__EXERCISE OBJECTIVE__
Every line in the listing should be set down again verbatim.

__GIVEN DATA__
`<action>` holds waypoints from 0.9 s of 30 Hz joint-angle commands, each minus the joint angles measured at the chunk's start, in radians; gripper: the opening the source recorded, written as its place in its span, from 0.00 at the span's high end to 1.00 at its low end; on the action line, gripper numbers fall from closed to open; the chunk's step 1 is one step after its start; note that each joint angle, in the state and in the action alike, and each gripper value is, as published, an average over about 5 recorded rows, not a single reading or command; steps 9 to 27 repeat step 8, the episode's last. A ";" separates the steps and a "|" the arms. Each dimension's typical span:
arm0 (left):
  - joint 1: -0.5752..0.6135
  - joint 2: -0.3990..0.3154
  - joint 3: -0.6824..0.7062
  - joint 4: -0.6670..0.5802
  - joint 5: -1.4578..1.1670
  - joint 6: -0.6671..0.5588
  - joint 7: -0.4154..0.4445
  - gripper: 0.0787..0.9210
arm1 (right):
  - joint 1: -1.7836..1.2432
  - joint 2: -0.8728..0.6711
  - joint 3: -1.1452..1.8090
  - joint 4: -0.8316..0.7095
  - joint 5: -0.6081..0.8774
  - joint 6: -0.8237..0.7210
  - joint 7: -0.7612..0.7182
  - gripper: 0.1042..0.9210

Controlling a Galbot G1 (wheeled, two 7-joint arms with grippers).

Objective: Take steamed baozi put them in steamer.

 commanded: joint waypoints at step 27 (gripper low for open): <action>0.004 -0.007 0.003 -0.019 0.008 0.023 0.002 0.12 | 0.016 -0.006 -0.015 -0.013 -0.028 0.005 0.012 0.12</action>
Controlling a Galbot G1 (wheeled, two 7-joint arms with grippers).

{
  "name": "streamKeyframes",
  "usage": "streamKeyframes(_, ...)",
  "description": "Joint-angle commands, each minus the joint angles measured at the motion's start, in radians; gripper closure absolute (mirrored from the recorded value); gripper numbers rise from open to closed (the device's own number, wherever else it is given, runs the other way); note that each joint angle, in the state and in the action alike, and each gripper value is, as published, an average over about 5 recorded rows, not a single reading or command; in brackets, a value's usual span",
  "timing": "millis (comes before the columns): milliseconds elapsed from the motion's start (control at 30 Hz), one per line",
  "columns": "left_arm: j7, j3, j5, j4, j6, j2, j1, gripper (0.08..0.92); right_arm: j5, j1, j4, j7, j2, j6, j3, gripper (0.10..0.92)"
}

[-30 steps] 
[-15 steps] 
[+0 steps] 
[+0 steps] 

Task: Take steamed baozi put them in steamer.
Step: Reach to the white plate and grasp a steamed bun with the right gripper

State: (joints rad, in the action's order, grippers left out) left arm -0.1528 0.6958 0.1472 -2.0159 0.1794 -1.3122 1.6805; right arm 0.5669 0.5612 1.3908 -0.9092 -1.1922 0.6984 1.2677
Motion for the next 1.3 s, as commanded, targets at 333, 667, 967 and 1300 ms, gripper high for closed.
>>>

__RESULT FOR THIS EXERCISE__
`<action>` holds waypoints from 0.9 s of 30 Hz joint-angle commands, each minus the joint angles measured at the chunk's start, in radians; gripper: the opening the source recorded, written as its place in its span, from 0.00 at the span's high end to 1.00 at its low end; on the action line, gripper numbers fall from closed to open; the chunk's step 1 is one step after its start; note that each joint angle, in the state and in the action alike, and each gripper value is, as published, an average over about 5 recorded rows, not a single reading or command; steps 9 to 27 repeat step 8, the episode's last. A ";" separates the steps and a "|" the arms. Each dimension's typical span:
arm0 (left):
  - joint 1: -0.5752..0.6135
  - joint 2: -0.3990..0.3154
  - joint 3: -0.6824..0.7062
  - joint 4: -0.6670..0.5802
  - joint 5: -1.4578..1.1670
  - joint 6: -0.6671..0.5588
  - joint 7: -0.4154..0.4445
  - gripper: 0.0787..0.9210
arm1 (right):
  - joint 1: -1.7836..1.2432
  - joint 2: -0.8728..0.6711
  - joint 3: -1.1452..1.8090
  - joint 4: -0.8316..0.7095
  - joint 5: -0.6081..0.8774
  - joint 6: -0.8237..0.7210
  - joint 7: -0.7612..0.7182
  - gripper: 0.1042..0.9210

Controlling a Galbot G1 (wheeled, two 7-joint arms with grippers).

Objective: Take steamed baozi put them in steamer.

 commanded: joint waypoints at step 27 (gripper low for open): <action>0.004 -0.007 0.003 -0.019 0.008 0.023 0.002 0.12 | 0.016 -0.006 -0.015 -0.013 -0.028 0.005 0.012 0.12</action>
Controlling a Galbot G1 (wheeled, two 7-joint arms with grippers).

{
  "name": "streamKeyframes",
  "usage": "streamKeyframes(_, ...)",
  "description": "Joint-angle commands, each minus the joint angles measured at the motion's start, in radians; gripper closure absolute (mirrored from the recorded value); gripper numbers rise from open to closed (the device's own number, wherever else it is given, runs the other way); note that each joint angle, in the state and in the action alike, and each gripper value is, as published, an average over about 5 recorded rows, not a single reading or command; in brackets, a value's usual span",
  "timing": "millis (comes before the columns): milliseconds elapsed from the motion's start (control at 30 Hz), one per line",
  "columns": "left_arm: j7, j3, j5, j4, j6, j2, j1, gripper (0.08..0.92); right_arm: j5, j1, j4, j7, j2, j6, j3, gripper (0.10..0.92)"
}

[-30 steps] 
[-15 steps] 
[+0 steps] 
[+0 steps] 

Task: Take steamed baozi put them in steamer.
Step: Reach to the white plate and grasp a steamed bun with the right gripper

State: (joints rad, in the action's order, grippers left out) left arm -0.1528 0.6958 0.1472 -2.0159 0.1794 -1.3122 1.6805; right arm 0.5669 0.5612 1.3908 -0.9092 -1.1922 0.6984 1.2677
Motion for the next 1.3 s, as commanded, targets at 333, 667, 967 and 1300 ms, gripper high for closed.
>>>

No more output is needed.